## WHAT NEEDS TO BE DONE
Once the line containing "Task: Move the" is found in the records below, return it and each following line exactly, up to and including the line containing "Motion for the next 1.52", and nothing else.

[Saved entries]
..............................

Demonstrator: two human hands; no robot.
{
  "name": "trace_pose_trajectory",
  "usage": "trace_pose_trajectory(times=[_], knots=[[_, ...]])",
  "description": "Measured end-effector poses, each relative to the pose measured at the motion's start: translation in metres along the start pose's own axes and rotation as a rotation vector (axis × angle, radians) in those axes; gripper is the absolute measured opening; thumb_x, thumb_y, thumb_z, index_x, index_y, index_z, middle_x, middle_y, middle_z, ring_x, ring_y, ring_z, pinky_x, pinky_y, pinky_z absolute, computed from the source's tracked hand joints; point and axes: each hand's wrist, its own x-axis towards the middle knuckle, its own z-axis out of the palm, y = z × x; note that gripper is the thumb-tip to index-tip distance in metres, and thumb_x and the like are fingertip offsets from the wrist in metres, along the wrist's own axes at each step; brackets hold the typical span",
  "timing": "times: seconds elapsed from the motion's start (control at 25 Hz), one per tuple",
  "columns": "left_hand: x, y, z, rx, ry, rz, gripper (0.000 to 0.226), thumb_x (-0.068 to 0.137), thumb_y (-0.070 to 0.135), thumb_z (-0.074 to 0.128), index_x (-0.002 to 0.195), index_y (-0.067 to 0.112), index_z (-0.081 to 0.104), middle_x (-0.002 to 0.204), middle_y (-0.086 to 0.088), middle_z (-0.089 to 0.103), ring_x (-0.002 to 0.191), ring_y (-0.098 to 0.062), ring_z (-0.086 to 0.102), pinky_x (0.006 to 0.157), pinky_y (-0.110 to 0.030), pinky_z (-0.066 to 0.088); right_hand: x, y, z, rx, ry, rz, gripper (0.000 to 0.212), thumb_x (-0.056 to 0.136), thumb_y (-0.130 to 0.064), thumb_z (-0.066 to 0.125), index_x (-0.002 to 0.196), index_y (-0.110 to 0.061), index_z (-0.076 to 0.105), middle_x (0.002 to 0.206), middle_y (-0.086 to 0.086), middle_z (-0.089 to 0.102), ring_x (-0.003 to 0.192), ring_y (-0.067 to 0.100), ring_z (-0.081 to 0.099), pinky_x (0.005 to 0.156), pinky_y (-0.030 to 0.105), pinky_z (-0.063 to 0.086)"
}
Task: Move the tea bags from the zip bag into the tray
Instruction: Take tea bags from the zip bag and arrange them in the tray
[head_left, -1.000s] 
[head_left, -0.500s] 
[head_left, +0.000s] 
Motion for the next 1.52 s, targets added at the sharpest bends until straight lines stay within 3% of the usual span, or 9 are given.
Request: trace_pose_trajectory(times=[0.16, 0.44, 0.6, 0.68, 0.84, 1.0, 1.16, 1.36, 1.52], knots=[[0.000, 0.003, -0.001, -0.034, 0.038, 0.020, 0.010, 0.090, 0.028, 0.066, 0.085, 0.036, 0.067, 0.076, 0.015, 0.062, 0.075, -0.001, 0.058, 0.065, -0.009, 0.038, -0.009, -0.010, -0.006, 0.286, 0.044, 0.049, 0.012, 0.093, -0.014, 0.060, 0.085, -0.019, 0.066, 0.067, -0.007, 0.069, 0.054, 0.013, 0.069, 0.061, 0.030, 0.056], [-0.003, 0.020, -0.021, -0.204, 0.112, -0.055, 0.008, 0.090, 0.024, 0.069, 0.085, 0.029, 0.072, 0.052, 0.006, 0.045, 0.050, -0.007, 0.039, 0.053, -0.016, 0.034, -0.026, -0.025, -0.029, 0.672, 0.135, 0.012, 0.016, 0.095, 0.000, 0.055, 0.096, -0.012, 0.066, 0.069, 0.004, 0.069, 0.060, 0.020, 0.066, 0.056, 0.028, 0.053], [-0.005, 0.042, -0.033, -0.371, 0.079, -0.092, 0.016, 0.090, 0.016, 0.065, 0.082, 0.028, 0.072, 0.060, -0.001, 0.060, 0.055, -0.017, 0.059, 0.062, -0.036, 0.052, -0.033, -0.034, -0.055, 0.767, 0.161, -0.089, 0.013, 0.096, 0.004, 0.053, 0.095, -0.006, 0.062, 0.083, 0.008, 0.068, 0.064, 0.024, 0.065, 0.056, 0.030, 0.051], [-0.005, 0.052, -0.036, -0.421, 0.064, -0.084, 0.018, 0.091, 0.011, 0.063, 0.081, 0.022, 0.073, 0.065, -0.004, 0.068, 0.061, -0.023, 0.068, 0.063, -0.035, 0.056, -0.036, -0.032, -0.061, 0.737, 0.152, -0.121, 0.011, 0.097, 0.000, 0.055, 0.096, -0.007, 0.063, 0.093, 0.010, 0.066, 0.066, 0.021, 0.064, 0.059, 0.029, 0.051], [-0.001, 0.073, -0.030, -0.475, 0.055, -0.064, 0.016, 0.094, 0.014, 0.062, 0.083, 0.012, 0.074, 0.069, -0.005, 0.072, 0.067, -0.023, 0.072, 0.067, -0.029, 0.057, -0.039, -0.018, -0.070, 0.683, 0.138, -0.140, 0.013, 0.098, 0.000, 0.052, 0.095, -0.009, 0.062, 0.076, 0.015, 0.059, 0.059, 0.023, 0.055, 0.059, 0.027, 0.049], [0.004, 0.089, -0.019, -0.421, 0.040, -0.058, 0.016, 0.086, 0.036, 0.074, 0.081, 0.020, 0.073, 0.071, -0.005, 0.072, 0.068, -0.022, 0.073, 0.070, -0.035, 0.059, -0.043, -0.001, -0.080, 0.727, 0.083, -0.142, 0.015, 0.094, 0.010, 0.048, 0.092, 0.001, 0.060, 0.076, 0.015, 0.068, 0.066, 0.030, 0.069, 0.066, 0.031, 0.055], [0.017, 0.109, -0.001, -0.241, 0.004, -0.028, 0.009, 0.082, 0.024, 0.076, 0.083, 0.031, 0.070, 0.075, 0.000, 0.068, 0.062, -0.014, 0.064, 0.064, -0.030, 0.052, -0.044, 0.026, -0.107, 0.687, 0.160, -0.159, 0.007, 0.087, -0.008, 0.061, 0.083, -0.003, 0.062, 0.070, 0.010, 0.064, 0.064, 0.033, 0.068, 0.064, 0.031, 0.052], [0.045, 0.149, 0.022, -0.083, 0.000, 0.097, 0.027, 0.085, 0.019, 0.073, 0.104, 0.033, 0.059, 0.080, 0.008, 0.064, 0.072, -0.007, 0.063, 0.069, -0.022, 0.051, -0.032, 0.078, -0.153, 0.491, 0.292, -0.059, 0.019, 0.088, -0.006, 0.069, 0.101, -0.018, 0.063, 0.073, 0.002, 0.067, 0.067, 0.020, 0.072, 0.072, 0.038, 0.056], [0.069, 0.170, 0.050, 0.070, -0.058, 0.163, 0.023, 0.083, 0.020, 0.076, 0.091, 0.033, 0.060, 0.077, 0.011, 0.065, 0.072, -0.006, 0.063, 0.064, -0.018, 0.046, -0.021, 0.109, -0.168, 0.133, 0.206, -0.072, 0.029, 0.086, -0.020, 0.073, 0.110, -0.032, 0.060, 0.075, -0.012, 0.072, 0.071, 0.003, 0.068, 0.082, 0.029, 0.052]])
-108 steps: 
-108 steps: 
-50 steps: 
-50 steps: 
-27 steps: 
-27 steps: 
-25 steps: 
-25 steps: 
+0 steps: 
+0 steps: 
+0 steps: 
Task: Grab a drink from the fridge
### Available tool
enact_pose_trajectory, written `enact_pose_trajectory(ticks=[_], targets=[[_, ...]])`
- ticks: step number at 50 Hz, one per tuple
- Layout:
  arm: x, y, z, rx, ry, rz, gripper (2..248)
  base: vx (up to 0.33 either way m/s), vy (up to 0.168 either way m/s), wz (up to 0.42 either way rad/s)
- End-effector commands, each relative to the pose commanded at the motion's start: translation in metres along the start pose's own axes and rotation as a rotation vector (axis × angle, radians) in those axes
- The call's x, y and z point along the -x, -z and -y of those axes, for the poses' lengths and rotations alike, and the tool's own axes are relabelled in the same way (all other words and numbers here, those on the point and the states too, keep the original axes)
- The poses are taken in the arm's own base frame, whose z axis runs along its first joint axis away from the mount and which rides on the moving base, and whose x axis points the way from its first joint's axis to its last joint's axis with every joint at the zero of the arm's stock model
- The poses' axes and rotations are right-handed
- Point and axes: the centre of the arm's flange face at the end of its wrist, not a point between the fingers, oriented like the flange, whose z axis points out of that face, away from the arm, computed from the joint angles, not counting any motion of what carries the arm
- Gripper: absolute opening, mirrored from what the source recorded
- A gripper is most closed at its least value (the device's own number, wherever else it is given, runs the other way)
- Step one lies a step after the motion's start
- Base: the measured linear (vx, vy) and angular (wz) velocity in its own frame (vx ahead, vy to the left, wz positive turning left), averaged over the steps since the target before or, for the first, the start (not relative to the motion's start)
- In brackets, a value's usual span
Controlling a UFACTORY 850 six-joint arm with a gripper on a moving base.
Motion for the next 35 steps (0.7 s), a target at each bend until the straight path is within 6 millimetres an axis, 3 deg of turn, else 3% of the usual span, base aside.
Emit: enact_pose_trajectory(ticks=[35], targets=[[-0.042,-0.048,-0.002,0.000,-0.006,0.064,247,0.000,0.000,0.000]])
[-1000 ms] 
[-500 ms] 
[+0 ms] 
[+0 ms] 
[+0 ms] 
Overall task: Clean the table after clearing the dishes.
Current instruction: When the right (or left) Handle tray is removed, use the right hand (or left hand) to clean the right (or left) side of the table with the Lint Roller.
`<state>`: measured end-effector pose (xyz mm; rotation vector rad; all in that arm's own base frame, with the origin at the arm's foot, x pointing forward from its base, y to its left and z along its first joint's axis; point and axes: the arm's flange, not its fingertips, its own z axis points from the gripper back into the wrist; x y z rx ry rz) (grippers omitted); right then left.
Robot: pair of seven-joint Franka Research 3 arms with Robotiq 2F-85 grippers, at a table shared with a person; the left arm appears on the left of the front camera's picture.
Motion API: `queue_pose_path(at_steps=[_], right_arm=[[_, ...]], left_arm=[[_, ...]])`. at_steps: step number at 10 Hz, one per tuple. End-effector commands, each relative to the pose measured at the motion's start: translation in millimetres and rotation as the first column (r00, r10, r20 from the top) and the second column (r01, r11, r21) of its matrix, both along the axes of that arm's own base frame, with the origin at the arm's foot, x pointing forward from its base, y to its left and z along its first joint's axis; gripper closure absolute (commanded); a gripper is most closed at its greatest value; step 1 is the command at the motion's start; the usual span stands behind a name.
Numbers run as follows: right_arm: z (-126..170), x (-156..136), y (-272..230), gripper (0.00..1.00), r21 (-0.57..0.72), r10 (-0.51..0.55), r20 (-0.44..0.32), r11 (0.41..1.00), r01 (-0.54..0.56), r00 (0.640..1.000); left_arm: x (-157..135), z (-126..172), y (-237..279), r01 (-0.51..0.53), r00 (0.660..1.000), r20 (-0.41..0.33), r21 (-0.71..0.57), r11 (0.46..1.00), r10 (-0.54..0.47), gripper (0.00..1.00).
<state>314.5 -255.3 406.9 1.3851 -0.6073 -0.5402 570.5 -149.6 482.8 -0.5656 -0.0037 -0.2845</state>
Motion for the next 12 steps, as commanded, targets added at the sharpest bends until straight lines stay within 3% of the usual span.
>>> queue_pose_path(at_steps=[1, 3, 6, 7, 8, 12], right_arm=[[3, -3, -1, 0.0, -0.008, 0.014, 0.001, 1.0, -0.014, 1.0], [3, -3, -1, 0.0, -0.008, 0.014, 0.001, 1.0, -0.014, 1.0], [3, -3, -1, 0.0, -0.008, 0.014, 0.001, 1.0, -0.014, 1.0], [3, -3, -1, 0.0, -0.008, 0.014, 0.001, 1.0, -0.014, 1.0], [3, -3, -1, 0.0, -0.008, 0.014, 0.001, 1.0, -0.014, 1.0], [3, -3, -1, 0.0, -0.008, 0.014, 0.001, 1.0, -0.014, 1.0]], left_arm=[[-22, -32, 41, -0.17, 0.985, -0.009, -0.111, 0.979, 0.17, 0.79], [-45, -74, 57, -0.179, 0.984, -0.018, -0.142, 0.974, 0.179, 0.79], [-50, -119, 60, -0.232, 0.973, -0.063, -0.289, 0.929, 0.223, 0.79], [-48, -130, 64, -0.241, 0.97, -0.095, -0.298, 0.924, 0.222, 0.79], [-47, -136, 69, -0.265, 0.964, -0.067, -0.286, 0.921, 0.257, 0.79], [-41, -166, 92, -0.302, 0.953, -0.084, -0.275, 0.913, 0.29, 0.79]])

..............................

## ANSWER TO THIS EXERCISE
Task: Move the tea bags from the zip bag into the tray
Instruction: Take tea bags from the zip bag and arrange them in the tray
[head_left, -1.000s] 
[head_left, -0.500s] 
[head_left, +0.000s] 
Motion for the next 1.52 s, targets added at the sharpest bends until straight lines stay within 3% of the usual span, or 9 are given.

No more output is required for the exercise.